*** DATA PROVIDED ***

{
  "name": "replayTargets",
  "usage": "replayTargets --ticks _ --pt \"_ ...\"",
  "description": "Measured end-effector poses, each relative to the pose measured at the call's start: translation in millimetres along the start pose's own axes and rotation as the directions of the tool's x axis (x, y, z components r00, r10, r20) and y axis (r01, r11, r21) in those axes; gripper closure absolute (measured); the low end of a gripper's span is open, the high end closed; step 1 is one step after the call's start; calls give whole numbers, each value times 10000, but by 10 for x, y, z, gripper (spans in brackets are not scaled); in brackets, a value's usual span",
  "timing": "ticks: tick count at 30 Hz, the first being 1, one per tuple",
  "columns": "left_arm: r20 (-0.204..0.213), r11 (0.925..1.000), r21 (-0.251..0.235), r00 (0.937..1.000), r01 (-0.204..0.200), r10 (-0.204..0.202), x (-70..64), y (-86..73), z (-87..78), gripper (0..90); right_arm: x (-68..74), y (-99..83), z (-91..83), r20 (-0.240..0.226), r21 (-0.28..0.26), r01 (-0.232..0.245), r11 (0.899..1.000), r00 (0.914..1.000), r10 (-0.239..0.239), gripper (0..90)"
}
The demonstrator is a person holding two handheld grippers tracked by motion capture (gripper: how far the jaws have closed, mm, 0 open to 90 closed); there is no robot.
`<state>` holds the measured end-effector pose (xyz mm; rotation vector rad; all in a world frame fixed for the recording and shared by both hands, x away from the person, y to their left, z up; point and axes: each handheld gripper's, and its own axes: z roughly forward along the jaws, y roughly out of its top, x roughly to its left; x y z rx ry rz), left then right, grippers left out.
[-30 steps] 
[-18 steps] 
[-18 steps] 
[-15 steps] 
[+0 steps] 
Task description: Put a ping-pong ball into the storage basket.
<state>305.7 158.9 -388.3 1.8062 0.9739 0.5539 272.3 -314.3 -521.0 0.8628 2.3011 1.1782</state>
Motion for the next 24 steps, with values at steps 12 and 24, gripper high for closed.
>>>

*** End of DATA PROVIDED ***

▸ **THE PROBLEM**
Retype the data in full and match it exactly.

▸ **OUTPUT OF THE TASK**
{
  "name": "replayTargets",
  "usage": "replayTargets --ticks _ --pt \"_ ...\"",
  "description": "Measured end-effector poses, each relative to the pose measured at the call's start: translation in millimetres along the start pose's own axes and rotation as the directions of the tool's x axis (x, y, z components r00, r10, r20) and y axis (r01, r11, r21) in those axes; gripper closure absolute (measured); the low end of a gripper's span is open, the high end closed; step 1 is one step after the call's start; calls give whole numbers, each value times 10000, but by 10 for x, y, z, gripper (spans in brackets are not scaled); in brackets, a value's usual span",
  "timing": "ticks: tick count at 30 Hz, the first being 1, one per tuple",
  "columns": "left_arm: r20 (-0.204..0.213), r11 (0.925..1.000), r21 (-0.251..0.235), r00 (0.937..1.000), r01 (-0.204..0.200), r10 (-0.204..0.202), x (-70..64), y (-86..73), z (-87..78), gripper (0..90); right_arm: x (-68..74), y (-99..83), z (-91..83), r20 (-0.240..0.226), r21 (-0.28..0.26), r01 (-0.232..0.245), r11 (0.899..1.000), r00 (0.914..1.000), r10 (-0.239..0.239), gripper (0..90)"
}
The demonstrator is a person holding two handheld grippers tracked by motion capture (gripper: how far the jaws have closed, mm, 0 open to 90 closed); there is no robot.
`<state>` holds the measured end-effector pose (xyz mm; rotation vector rad; all in a world frame fixed for the recording and shared by both hands, x away from the person, y to their left, z up; point and axes: each handheld gripper's, and its own axes: z roughly forward along the jaws, y roughly out of its top, x roughly to its left; x y z rx ry rz), left then right, grippers left out.
[-30 steps] 
[-18 steps] 
[-18 steps] 
[-15 steps] 
[+0 steps] 
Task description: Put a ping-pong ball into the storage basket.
<state>305.7 158.9 -388.3 1.8062 0.9739 0.5539 272.3 -314.3 -521.0 0.8628 2.3011 1.1782</state>
Motion for the next 24 steps, with values at steps 12 and 24, gripper high for closed.
>>>

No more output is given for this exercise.